Case Coordinator Nurse – Case Management

Case Coordinator Nurse – Case Management

  • Mayo Clinic -Sheikh Shakhbout Medical City (SSMC)
  • Abu Dhabi, United Arab Emirates

Summary

The Case Coordinator Nurse has advocacy & education, facilitation, transition & financial management, outcomes & psychosocial management in order to promote quality, safe and timely transition through the healthcare system. Has a supervision and guidance from the Senior Case Coordinator, the case coordinator will coordinate appropriate providers and access appropriate services to progress the patient’s episode of care in a timely manner.

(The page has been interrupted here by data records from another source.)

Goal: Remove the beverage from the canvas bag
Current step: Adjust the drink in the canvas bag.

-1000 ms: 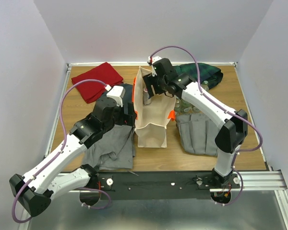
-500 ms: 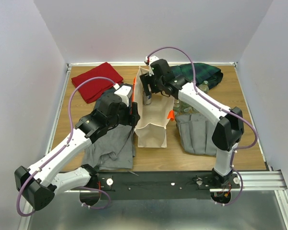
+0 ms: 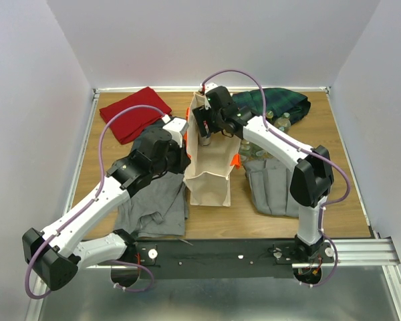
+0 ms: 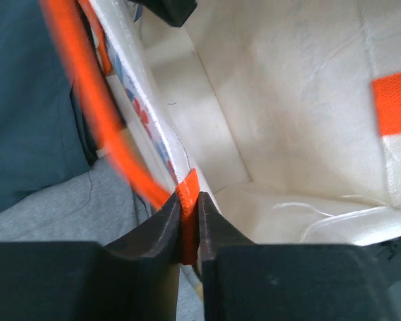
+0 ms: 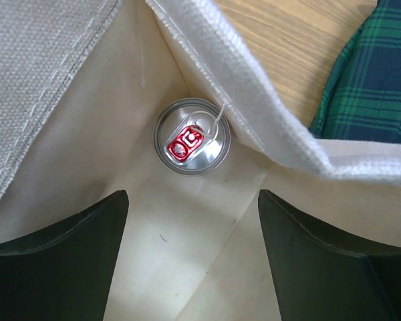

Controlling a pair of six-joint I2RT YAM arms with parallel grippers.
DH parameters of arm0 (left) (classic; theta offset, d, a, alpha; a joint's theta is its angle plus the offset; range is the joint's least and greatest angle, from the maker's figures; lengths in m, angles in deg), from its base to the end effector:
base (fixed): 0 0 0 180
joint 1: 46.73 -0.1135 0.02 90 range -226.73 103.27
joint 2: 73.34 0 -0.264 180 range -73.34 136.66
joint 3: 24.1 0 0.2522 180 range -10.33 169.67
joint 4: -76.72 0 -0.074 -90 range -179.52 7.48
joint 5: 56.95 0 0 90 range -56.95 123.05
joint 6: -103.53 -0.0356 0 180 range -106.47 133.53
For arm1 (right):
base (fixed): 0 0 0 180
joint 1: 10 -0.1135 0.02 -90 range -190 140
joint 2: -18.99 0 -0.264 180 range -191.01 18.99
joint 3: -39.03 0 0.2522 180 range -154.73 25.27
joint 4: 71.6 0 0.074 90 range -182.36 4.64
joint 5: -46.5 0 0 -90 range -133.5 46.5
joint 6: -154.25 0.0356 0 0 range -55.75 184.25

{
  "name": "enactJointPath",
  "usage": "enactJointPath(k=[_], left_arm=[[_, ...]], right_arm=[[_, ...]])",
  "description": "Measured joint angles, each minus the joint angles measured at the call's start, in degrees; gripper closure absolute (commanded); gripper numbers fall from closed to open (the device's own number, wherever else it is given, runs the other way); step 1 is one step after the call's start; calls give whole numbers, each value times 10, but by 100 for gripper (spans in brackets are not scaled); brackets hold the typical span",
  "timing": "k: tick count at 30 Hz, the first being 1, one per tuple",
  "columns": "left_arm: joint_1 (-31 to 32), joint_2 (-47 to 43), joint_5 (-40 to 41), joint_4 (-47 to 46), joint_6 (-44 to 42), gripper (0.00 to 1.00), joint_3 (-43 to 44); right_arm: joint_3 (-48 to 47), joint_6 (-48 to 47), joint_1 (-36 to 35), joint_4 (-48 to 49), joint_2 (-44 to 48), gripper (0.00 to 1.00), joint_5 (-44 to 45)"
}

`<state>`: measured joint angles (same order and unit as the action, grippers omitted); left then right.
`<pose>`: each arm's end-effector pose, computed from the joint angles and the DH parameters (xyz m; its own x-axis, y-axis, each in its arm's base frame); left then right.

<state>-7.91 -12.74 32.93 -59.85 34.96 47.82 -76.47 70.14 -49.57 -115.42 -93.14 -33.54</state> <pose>0.1796 -0.1446 0.3347 -0.6150 0.0259 -0.7881 0.4335 0.8460 -0.3105 0.3540 0.2846 0.3021 -0.5514 -0.3246 -0.7685 -0.4719 0.8810 -0.0335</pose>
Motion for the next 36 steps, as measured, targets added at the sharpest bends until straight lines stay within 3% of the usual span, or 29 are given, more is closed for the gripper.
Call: enactJointPath(k=[1,4,23,36], left_arm=[[0,3,-3,0,-1,96,4],[0,7,-4,3,-3,100,13],[0,9,10,26,-3,100,25],[0,8,10,26,-2,100,25]], right_arm=[[2,0,0,4,0,12,2],[10,0,0,11,0,11,7],[63,22,0,66,1,3,14],[146,31,0,195,17,2,31]])
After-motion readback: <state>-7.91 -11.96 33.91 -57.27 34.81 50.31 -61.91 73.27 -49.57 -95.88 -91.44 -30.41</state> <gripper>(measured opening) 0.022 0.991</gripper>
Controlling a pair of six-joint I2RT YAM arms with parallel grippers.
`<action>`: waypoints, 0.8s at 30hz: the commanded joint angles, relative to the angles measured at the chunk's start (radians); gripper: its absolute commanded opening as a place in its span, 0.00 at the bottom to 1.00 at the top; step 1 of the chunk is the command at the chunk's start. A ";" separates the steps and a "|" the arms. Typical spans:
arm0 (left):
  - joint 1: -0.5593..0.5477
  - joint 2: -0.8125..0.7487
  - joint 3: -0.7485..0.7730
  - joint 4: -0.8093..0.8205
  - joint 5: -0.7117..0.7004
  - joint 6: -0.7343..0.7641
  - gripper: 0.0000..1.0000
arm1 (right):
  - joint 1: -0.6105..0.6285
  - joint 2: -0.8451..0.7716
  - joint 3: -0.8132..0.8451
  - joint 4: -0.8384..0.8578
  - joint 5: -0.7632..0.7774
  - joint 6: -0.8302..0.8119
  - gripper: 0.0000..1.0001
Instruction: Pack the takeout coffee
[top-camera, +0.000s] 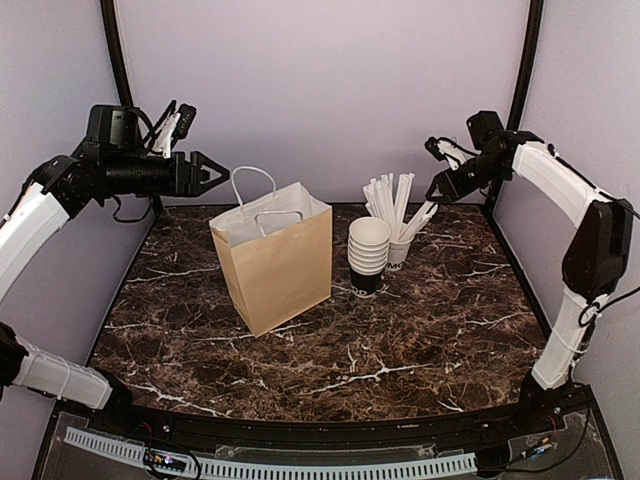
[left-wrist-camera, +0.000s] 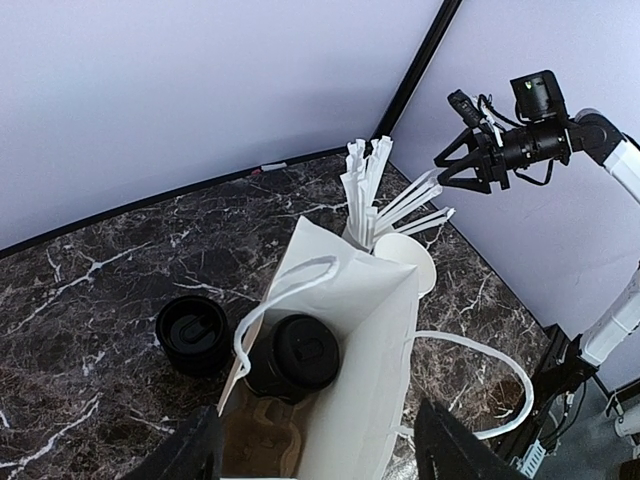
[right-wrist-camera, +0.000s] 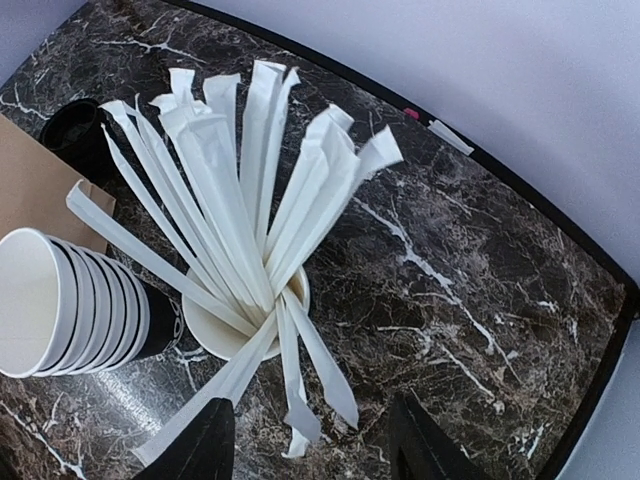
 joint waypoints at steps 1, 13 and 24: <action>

Education / Qualification Required:

  • BS Degree in Nursing or Equivalent from Accredited University obtained through personal attending study method (not distant learning or on-line study method)

Experience:

  • Minimum Four (4) years of experience as a Staff Nurse in Case Management
  • Experience as a Case Coordinator Nurse practice inpatient and outpatient areas.
  • Senior Charge Nurse experience as per Professional Qualification Requirement with experience in Case Management.
  • Experience of leading change and championing evidence-based practice.

License

  • Current and in good Standing Nursing License/Registration (RN) to practice in country of residence

Job Duties and Responsibilities:

  • Develop patient care plans to include correct Level of care placement- Utilization Management
  • Care Facilitation along the Continuum of Care, monitoring against Clinical Pathway, and facilitation of transition plans
  • Proactive Discharge Planning
  • Facilitation of accurate medical documentation and health insurance documentation
  • Facilitation of Resource Utilization- ensuring the available funding meets the clinical needs
  • Links the physician staff with finances.
  • Proactively identifies and resolves variances to clinical pathway and obstacles to discharge.
  • Completes Case Management and quality screening for assigned patients (once deemed competent)
  • Early assessment and intervention (once deemed competent) to address psychosocial needs including patient, family and community and collaborates with Social Workers as appropriate
  • Communicate closely with Utilization & financial managers regarding insurance and other financial issues to ensure appropriate reimbursement for services (once deemed competent)
  • Participates in Quality Assurance programs within the clinical care setting.